Heading out of Chamonix at 6pm on Friday 26 August 2016, the first few kilometres of the race were met with an overwhelming number of supporters, ringing cow bells and some much unexpected climbing. Having looked at the race profile and seen nothing but a completely flat line for the first 8km, the substantially undulating terrain took me by complete surprise. I quickly realised that those long, steep climbs later in the profile were going to require far more grit than I had thought.

A race that begins with 2555 runners from 87 different nationalities is unique in many ways. For the first few hours I hardly heard anyone say a word, even though hundreds of people were with me. We were all there to move forward as efficiently as possible, avoid being impaled on one of the many trekking poles at work and to keep breathing as we began to increasingly feel the altitude. For those who could say a few words, the fact that they did not know who else spoke the same language as them, seemed to deter any conversation from sparking and so it began as a very silent race. My first piece of conversation became the quote of the day however. Just before I left for France, a good friend bought me a new pair of really beautiful gaiters for my birthday – thanks again Ta! Heading down the first major descent, I accidentally cut-off an older British gentleman, who as I quickly apologised responded with: “My dear, how could I ever be upset about tripping over such pretty gaiters”. From then on I was known as “pretty shoes” whenever we became reunited on the route.

20160826_230513.jpgBefore most races I am usually plagued with nightmares about not having what I need, shoe laces being untied or aid stations taking longer to get through than necessary. I have developed the ability to recognise that I am dreaming in these situations and when everything feels deceivingly real I usually wake up by trying to recall how I got to the race that I am not actually running. During the first few hours of UTMB I found myself replaying that day’s journey to the start of the race a number of times just to make sure I really was there. Each recollection ended with a cheesy grin on my face and left me feeling like the most privileged person in the world. The crowds of dedicated supporters who filled the beautifully lit streets of St-Gervais kept this high going as I sailed on to Les Contamines where my husband Dylan was ready to welcome me through the aid station.

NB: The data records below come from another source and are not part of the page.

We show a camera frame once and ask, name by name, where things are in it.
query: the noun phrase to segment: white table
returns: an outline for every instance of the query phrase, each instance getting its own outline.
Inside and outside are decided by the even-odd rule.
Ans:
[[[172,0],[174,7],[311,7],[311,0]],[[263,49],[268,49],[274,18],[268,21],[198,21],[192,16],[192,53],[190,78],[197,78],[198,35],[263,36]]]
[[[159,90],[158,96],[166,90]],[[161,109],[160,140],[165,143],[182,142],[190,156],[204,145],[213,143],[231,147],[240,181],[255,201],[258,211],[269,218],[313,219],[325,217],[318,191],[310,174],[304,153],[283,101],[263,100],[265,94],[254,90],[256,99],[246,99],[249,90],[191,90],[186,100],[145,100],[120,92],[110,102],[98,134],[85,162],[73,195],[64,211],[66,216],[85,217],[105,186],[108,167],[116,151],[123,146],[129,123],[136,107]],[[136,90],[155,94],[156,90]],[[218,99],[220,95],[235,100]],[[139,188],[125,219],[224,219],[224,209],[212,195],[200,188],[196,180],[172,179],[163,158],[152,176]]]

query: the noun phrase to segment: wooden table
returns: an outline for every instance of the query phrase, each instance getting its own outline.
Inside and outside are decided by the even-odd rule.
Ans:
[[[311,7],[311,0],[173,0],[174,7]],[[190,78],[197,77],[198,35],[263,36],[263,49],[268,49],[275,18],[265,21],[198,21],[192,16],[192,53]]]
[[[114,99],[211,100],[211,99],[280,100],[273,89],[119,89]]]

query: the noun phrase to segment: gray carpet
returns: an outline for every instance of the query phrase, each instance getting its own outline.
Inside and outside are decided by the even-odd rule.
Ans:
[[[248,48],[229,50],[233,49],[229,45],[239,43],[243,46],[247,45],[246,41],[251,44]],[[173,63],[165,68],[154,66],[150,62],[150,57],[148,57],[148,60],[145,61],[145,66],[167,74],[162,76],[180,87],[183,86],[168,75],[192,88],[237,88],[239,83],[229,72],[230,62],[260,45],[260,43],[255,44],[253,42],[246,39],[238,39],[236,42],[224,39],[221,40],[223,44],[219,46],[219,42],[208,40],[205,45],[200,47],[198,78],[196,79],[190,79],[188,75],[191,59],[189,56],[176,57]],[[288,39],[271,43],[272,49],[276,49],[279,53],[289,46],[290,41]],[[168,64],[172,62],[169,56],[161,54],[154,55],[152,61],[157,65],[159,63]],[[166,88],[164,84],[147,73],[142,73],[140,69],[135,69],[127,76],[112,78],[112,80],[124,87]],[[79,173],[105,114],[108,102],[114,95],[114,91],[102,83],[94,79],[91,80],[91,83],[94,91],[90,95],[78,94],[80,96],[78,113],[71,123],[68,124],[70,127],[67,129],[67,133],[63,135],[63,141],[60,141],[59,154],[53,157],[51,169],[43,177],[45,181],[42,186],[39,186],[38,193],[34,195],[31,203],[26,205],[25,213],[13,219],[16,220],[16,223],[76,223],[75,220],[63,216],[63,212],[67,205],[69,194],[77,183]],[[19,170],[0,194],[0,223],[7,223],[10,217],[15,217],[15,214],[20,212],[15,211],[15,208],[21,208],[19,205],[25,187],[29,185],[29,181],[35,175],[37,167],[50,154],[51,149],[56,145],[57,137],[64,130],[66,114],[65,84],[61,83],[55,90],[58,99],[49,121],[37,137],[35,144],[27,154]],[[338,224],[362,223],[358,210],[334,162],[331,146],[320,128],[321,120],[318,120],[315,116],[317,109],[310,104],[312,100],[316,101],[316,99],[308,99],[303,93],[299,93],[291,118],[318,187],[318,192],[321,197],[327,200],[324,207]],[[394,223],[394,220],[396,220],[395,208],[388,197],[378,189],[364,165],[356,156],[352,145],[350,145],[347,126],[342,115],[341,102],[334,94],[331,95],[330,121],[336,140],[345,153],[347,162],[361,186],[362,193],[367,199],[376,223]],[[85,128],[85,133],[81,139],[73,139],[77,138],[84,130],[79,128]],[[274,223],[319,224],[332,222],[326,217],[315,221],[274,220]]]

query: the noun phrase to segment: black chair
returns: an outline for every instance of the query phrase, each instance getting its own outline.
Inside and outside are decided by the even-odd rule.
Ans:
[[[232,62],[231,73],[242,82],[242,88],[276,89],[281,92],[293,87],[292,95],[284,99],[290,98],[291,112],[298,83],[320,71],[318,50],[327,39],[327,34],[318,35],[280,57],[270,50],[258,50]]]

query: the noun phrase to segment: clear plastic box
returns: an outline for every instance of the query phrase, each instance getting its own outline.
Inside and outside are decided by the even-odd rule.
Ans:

As the sun set and then rose the next morning, lighting up a number of glaciers, towering mountains and stunningly technical scree slopes, I was absolutely blown away by the scenery and gained even more excitement for the challenging trail ahead.

I was loving every moment of the route and my epic soundtrack kept my pace beautifully in check as I hit the first climb of the new day. I gained positions steadily, not because I was faster than the other athletes but rather because I was quick through the aid stations while many others seemed to either be having a social picnic or already choosing to retire from the race. After one on the most gruelling descents into Courmayeur, Italy, I was able to head out of the aid station as the 749th athlete having made my way from 1790th position. The quads were starting to hurt and I began to feel the heat wave that everyone had been warning us about. During that descent I just kept thinking how grateful I was that we were not climbing something that steep. Little did I know that the next climb would be just that. After seeing my husband Dylan for the second time and receiving a good dose of encouragement from some fellow South Africans a little after, I started the two hour climb to Refuge Bertone where I would once again be welcomed by spectacular views.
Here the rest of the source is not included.